<<<<

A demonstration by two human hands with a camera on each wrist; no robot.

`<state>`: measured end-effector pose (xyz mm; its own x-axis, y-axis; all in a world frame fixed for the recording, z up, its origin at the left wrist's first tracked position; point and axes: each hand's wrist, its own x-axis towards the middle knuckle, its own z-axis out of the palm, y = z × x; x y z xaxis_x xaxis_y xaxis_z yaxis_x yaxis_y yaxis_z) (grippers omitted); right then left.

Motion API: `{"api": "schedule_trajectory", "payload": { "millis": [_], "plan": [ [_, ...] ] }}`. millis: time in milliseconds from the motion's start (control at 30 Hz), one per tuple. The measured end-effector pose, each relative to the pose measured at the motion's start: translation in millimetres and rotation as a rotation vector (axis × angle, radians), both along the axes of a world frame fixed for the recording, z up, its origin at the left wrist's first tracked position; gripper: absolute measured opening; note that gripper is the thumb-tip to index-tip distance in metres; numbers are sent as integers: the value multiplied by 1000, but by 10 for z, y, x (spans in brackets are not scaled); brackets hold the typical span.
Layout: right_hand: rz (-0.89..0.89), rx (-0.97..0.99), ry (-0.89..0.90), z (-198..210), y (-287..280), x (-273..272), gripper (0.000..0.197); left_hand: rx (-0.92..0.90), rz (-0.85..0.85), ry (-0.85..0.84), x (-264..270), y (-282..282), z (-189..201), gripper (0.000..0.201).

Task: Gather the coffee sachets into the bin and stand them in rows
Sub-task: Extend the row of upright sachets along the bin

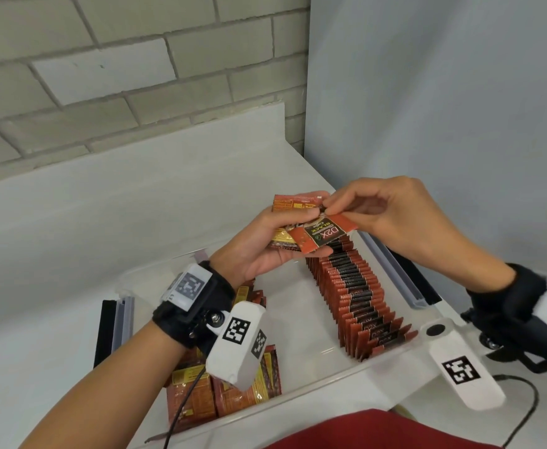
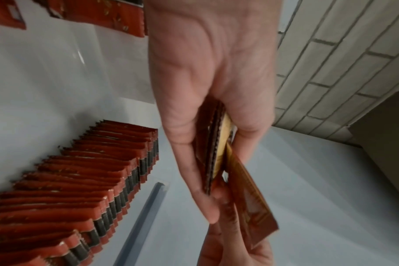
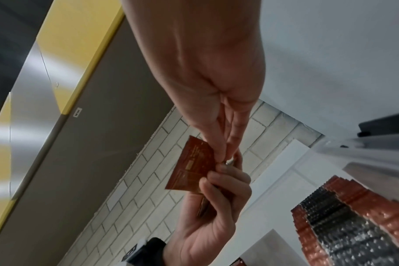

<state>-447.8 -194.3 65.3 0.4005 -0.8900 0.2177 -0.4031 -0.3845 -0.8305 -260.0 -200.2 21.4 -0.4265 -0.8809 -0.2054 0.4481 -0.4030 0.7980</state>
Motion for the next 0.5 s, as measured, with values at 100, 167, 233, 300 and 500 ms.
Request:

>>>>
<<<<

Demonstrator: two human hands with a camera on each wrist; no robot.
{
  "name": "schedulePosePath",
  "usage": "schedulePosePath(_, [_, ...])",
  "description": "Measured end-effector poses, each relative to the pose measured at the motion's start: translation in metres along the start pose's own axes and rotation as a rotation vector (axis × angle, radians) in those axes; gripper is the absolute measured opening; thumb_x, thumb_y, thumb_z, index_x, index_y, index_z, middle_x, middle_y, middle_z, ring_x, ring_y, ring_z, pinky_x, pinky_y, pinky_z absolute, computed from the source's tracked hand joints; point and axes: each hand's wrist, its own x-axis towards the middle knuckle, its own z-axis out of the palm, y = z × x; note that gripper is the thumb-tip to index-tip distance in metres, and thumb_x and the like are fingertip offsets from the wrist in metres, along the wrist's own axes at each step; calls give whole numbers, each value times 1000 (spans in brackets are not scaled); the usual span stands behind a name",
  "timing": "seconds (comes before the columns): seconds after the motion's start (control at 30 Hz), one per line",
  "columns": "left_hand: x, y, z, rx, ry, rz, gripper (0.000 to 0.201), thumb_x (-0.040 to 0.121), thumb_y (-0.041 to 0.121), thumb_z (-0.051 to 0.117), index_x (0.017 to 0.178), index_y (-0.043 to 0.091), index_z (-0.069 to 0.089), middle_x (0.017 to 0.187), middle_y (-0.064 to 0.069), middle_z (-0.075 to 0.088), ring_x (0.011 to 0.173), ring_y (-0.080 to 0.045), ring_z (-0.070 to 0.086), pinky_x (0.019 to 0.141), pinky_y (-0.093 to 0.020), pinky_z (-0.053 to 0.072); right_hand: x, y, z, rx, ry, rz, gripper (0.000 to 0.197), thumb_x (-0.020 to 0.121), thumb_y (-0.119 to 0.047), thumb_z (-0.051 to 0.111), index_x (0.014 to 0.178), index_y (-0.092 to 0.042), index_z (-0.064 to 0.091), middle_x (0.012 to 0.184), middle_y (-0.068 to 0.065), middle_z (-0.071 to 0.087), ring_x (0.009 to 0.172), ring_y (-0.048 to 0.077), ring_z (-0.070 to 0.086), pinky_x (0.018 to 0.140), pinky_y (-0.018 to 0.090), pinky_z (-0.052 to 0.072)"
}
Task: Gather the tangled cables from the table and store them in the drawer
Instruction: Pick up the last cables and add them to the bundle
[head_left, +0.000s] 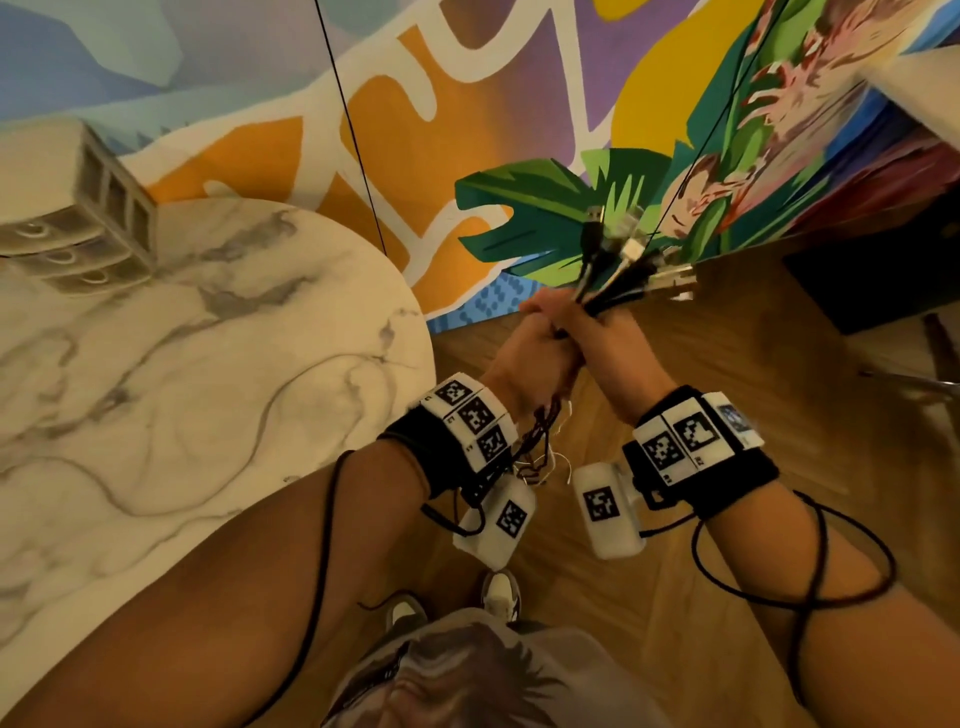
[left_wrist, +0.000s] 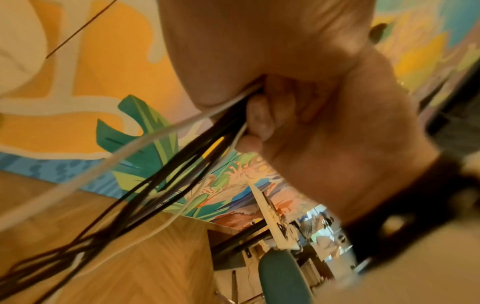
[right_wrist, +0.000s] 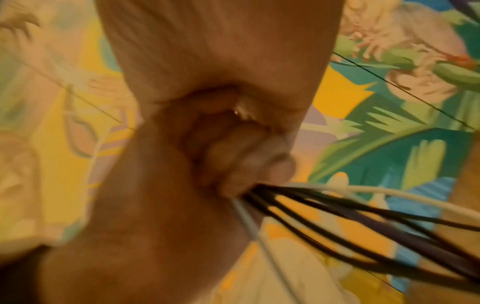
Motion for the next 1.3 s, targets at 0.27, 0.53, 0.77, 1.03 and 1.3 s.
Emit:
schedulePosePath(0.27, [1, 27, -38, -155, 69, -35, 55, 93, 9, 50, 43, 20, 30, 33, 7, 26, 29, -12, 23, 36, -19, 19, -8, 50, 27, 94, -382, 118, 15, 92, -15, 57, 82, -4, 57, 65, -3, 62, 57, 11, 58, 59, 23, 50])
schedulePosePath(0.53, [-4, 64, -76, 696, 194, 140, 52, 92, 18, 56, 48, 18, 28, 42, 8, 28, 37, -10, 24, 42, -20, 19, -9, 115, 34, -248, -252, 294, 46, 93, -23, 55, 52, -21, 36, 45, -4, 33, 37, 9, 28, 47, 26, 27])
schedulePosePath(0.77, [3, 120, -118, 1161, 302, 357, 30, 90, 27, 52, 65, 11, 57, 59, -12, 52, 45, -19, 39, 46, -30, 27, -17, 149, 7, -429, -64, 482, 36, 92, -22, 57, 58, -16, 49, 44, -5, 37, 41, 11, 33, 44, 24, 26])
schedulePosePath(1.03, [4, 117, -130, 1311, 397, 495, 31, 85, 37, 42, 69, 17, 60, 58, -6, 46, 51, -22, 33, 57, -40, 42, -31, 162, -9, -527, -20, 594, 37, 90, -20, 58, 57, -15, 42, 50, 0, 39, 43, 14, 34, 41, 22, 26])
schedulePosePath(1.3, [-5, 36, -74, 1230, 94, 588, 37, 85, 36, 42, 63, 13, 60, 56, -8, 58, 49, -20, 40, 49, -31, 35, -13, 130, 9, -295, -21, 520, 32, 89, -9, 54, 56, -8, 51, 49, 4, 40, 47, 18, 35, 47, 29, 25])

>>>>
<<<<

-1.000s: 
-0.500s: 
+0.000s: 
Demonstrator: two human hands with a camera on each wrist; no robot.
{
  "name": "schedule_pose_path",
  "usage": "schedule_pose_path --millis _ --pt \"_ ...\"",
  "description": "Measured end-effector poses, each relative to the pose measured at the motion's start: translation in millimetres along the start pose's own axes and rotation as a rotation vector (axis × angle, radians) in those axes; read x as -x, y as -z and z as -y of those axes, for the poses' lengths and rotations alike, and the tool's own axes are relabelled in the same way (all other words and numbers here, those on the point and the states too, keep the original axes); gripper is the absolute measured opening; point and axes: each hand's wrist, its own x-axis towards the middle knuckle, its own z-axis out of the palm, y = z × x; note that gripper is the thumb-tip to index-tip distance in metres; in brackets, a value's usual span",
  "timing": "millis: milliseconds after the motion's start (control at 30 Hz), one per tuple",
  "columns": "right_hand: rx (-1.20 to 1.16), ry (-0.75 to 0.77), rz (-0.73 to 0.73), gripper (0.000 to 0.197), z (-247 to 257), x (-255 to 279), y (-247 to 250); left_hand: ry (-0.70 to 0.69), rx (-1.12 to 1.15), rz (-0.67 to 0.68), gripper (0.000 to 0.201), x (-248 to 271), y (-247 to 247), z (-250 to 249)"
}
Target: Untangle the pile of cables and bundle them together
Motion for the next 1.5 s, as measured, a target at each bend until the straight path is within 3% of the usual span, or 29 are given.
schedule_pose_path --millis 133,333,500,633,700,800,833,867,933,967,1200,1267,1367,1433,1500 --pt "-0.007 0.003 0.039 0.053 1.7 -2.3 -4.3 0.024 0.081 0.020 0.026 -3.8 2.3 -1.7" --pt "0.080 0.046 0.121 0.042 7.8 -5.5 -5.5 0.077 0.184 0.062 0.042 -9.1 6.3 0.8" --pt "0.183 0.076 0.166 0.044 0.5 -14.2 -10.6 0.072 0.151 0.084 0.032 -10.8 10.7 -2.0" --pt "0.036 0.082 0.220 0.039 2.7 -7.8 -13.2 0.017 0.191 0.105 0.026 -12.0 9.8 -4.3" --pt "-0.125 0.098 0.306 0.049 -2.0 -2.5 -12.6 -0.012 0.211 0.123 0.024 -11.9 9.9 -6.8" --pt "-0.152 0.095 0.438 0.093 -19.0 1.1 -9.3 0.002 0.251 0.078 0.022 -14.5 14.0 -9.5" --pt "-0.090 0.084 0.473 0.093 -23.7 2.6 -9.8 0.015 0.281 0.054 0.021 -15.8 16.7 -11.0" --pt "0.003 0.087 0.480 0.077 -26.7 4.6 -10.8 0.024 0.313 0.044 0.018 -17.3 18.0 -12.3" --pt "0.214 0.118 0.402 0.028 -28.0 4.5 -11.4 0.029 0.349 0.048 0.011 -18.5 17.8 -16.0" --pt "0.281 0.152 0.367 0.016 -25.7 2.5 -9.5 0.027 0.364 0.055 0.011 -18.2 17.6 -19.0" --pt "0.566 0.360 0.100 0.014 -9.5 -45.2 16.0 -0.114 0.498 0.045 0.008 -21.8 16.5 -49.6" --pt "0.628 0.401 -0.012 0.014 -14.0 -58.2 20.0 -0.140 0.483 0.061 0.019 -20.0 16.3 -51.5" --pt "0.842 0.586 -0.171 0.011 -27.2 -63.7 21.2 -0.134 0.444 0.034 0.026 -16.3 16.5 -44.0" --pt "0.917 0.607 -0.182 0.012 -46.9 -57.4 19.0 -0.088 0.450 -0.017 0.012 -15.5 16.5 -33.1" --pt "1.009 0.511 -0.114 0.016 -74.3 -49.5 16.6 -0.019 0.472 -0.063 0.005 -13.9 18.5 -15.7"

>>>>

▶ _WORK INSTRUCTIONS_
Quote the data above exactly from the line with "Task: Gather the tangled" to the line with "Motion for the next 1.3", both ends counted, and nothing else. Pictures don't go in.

▶ _RESULT BELOW_
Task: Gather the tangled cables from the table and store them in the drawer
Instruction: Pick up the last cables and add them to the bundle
[head_left, +0.000s] 
[left_wrist, +0.000s] 
[right_wrist, +0.000s] 
Motion for the next 1.3 s, targets at 0.27, 0.53, 0.77, 1.03 and 1.3 s.

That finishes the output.